The instructions which follow the undersigned's signature contain important information regarding objections to the report and recommendation of the Magistrate Judge.
DONE this 13th day of July, 2011.
/s/ Katherine P. Nelson
KATHERINE P. NELSON
UNITED STATES MAGISTRATE JUDGE
MAGISTRATE JUDGE'S EXPLANATION OF PROCEDURAL RIGHTS AND
RESPONSIBILITIES FOLLOWING RECOMMENDATION, AND
FINDINGS CONCERNING NEED FOR TRANSCRIPT
1. Objection. Any party who objects to this recommendation, or anything in it, must, within fourteen (14) days of the date of service of this document, file specific written objections with the Clerk of this Court. Failure to do so will bar a de novo determination by the district judge of anything in the recommendation and will bar an attack, on appeal, of the factual findings of the Magistrate Judge. See 28 U.S.C. § 636(b)(1)(C); Lewis v. Smith, 855 F.2d 736, 738 (11th Cir. 1988); Nettles v. Wainwright, 677 F.2d 404 (5th Cir. Unit B, 1982)(en banc). The procedure for challenging the findings and recommendations of the Magistrate Judge is set out in more detail in SD ALA LR 72.4 (June 1, 1997), which provides that:
A party may object to a recommendation entered by a magistrate judge in a dispositive matter, that is, a matter excepted by 28 U.S.C. § 636(b)(1)(A), by filing a "Statement of Objection to Magistrate Judge's Recommendation" within ten days_after being served with a copy of the recommendation, unless a different time is established by order. The statement of objection shall specify those portions of the recommendation to which objection is made and the basis for the objection. The_objecting party shall submit to the district judge, at the time of filing the objection, a brief setting forth the party's arguments that the magistrate judge's recommendation should be reviewed de novo and a different disposition made. It is insufficient to submit only a copy of the original brief submitted to the magistrate judge, although a copy of the original brief may be submitted or referred to and incorporated into the brief in support of the objection. Failure to submit a brief in support of the objection may be deemed an abandonment of the objection.

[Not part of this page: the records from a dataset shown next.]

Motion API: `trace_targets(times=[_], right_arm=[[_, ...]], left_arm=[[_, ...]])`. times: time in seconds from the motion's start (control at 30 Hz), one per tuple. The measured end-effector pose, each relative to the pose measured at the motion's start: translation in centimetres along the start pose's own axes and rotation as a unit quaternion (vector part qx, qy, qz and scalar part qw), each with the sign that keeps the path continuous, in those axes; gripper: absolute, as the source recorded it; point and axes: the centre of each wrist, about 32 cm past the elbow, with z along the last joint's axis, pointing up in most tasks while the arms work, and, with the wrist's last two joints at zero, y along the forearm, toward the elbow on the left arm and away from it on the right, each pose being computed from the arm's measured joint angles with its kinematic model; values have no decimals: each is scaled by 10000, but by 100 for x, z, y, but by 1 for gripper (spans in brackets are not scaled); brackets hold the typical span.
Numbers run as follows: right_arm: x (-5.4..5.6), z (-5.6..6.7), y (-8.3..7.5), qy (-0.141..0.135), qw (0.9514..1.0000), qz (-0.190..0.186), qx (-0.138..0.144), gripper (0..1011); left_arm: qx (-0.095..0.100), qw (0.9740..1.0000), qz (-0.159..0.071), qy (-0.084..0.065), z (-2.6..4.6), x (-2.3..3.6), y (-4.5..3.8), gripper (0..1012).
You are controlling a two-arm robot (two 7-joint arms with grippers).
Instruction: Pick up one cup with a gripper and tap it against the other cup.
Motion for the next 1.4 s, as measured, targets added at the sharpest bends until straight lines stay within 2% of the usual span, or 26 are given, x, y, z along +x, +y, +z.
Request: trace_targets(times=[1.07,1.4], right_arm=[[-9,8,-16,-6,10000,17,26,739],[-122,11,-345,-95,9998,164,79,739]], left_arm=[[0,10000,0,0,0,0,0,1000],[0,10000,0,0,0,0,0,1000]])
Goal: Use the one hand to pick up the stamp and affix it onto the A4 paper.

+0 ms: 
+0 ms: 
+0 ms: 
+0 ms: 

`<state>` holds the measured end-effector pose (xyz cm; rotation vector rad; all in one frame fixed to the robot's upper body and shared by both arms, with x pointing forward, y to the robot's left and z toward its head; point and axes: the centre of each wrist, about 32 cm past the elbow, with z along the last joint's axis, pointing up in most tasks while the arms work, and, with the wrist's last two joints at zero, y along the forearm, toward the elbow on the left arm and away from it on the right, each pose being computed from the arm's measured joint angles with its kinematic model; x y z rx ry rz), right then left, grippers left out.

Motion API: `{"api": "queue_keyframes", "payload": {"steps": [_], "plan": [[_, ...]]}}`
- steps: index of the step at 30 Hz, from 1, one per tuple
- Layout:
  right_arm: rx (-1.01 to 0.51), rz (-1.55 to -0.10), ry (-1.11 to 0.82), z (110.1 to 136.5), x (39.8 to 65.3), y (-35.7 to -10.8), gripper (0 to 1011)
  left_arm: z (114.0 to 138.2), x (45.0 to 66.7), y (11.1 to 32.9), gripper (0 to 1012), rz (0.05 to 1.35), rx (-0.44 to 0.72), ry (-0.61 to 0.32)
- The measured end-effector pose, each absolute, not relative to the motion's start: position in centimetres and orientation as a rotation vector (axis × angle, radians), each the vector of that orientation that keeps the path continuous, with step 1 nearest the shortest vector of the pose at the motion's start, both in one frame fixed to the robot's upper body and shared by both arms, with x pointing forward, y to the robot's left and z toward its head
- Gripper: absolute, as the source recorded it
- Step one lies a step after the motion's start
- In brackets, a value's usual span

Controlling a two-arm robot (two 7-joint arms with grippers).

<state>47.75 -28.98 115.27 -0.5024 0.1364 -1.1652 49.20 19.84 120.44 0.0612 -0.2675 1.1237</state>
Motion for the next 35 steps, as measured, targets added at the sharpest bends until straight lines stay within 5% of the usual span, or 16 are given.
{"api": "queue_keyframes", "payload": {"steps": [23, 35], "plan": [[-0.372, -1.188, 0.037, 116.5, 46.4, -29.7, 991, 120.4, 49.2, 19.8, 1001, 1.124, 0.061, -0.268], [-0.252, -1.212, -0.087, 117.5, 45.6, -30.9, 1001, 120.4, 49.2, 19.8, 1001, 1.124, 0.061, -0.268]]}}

Effective December 1, 2009, the time for filing written objections was extended to "14 days after being served with a copy of the recommended disposition[.]" Fed.R.Civ.P. 72(b)(2).
A magistrate judge's recommendation cannot be appealed to a Court of Appeals; only the district judge's order or judgment can be appealed. 2. Transcript (applicable Where Proceedings Tape Recorded). Pursuant to 28 U.S.C. § 1915 and FED.R.CIV.P. 72(b), the Magistrate Judge finds that the tapes and original records in this case are adequate for purposes of review. Any party planning to object to this recommendation, but unable to pay the fee for a transcript, is advised that a judicial determination that transcription is necessary is required before the United States will pay the cost of the transcript.